"""

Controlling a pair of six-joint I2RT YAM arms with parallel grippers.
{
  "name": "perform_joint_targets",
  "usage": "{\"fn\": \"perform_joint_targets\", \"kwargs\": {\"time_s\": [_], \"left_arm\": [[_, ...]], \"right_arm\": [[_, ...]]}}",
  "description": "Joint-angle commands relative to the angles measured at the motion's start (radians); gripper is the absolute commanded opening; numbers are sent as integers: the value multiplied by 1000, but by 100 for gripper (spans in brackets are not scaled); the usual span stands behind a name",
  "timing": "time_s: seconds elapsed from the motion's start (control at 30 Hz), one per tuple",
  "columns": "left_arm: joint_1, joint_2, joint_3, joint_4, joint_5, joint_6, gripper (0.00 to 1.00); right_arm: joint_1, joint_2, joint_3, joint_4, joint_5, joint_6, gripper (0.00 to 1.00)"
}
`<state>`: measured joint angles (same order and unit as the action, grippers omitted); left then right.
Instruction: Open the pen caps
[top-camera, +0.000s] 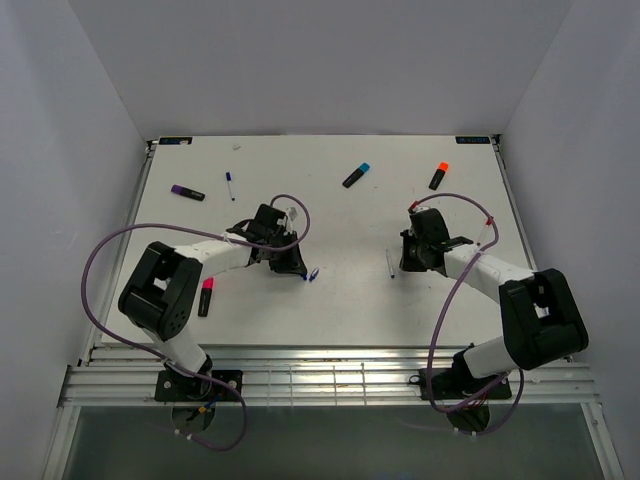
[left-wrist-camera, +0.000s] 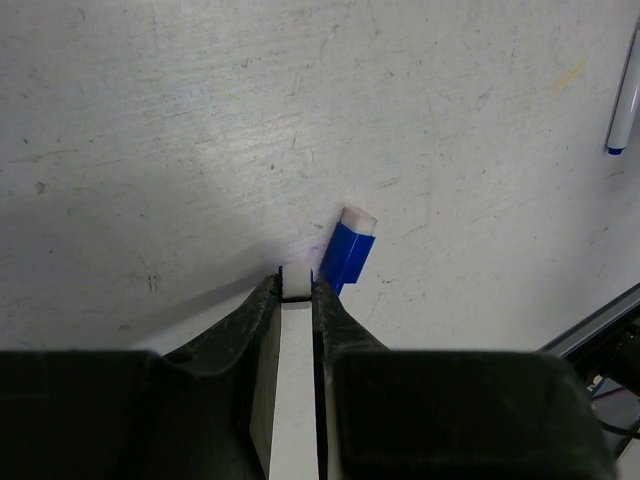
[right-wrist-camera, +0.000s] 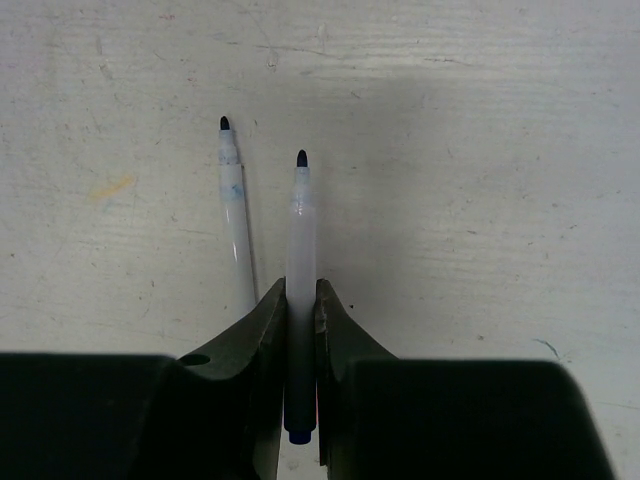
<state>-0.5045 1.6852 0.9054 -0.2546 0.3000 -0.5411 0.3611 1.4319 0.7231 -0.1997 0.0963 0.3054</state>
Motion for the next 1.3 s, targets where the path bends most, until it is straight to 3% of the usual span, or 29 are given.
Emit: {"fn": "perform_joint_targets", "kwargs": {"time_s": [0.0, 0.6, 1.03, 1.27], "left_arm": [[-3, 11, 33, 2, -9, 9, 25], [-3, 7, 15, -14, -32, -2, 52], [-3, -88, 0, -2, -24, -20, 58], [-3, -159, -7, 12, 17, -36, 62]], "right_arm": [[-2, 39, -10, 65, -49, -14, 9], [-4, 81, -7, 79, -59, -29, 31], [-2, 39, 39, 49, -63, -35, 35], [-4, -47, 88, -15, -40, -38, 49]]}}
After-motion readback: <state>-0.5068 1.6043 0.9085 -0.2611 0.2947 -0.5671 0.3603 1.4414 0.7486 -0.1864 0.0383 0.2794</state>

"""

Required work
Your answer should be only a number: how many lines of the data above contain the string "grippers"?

Reply to the task
2